Task to carry out - Show every line below where "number" can be found.

Input -

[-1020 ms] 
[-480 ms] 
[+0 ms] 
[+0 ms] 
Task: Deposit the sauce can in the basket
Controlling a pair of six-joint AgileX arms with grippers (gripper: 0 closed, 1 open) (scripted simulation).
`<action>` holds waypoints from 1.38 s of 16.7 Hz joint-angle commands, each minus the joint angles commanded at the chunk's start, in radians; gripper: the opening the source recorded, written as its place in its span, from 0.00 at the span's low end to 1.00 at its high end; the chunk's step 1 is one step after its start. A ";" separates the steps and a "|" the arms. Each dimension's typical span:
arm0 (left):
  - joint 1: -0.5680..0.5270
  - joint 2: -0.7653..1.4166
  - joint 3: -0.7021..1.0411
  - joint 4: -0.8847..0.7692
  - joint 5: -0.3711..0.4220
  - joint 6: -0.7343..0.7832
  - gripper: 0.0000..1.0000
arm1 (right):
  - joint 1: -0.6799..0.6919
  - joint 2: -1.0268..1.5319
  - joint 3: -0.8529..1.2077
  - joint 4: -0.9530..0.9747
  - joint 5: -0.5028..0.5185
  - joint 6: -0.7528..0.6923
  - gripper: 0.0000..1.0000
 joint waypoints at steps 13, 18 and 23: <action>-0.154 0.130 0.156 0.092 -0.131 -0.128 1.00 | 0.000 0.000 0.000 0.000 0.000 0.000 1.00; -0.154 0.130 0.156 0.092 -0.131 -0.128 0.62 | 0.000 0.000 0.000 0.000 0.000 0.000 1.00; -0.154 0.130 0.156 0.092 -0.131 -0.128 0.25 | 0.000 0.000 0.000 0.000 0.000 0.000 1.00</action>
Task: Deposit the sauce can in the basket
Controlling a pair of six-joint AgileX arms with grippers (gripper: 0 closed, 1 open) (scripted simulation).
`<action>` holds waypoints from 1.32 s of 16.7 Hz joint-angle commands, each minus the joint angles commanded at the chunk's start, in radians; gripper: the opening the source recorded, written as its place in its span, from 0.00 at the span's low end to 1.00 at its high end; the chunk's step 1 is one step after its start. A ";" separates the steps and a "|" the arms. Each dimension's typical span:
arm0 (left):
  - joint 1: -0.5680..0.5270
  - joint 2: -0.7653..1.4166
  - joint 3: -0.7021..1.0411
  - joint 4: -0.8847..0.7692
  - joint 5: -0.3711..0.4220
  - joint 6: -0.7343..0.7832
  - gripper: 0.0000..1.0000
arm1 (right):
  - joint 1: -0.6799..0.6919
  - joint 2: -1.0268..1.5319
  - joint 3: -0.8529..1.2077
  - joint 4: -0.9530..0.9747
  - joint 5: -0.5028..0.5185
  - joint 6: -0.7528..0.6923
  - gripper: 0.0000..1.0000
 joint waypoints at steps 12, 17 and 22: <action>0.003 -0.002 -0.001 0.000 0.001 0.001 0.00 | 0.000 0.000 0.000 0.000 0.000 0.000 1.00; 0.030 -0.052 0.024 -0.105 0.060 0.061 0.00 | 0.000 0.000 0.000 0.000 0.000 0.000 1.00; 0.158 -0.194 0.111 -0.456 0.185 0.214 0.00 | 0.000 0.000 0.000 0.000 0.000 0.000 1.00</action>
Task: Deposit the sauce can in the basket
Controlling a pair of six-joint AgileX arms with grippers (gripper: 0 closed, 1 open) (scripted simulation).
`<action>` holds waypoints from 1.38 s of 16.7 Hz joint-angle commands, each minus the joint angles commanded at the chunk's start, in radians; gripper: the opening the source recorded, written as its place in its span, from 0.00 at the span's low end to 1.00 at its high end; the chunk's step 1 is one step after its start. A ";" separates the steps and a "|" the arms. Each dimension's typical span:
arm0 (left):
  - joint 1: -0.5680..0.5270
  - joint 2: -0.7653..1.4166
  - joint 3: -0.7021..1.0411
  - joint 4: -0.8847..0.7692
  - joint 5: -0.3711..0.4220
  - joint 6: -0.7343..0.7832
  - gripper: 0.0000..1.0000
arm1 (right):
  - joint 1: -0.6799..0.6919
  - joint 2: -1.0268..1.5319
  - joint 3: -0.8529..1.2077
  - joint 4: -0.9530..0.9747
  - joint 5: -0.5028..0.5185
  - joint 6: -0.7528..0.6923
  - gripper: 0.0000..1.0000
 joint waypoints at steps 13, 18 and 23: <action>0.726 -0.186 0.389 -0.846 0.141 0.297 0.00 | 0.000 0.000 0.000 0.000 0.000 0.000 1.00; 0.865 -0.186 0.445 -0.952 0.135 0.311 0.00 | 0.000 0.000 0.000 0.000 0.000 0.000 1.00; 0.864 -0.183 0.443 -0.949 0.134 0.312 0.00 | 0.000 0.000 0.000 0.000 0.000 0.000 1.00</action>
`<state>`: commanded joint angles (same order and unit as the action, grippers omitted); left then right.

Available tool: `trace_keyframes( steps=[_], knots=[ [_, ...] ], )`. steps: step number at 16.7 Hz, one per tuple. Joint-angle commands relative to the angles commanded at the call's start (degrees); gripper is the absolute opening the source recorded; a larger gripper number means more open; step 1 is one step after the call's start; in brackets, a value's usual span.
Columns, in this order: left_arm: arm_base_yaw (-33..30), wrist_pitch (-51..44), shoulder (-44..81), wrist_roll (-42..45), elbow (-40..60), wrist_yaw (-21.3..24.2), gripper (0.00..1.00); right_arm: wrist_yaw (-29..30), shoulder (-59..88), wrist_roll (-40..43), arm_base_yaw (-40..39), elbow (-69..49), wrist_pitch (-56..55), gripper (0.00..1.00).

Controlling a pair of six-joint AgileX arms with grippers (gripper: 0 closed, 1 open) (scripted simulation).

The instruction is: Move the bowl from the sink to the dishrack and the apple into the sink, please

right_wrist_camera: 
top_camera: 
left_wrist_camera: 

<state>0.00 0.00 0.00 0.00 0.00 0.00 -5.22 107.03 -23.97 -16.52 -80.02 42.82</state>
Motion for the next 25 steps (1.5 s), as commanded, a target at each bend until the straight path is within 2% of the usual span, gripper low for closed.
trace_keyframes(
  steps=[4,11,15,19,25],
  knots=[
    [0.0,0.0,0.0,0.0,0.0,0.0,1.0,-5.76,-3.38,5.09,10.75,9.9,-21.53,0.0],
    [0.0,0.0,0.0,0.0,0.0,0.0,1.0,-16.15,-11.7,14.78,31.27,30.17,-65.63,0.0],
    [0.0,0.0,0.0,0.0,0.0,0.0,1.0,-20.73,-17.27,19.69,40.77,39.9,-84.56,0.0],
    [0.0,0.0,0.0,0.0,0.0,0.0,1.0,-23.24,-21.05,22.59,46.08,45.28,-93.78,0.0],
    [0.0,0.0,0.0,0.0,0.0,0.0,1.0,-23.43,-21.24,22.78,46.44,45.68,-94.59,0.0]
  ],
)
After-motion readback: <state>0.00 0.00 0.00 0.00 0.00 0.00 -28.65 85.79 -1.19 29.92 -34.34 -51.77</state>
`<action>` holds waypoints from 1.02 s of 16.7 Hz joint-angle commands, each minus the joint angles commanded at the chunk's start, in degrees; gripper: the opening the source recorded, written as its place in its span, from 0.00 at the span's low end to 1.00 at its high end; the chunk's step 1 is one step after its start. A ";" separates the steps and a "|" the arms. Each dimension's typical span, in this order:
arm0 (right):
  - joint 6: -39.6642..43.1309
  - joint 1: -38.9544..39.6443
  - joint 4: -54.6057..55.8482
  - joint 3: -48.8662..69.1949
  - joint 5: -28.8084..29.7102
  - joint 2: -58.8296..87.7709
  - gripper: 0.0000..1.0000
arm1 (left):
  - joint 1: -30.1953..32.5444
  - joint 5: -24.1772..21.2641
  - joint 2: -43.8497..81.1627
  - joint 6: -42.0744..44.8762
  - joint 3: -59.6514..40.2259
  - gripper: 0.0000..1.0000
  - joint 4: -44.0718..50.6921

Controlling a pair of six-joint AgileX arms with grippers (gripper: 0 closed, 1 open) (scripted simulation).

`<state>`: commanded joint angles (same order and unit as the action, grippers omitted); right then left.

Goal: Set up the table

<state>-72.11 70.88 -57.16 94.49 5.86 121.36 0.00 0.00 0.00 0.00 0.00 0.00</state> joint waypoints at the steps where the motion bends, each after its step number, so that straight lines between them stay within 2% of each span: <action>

Exercise result -
Available tool: `trace_keyframes( steps=[_], knots=[ [_, ...] ], )`. steps: step number at 16.7 Hz, one per tuple. Joint-angle commands relative to the angles commanded at the call's start (degrees); gripper is the absolute opening the source recorded; a larger gripper number means more open; step 1 is one step after the call's start; in brackets, a value's usual span.
<state>-72.11 70.88 -57.16 94.49 5.86 121.36 0.00 0.00 0.00 0.00 0.00 0.00</state> joint waypoints at the steps where the motion bends, each after its step number, so that straight lines between them stay within 2% of each span: <action>

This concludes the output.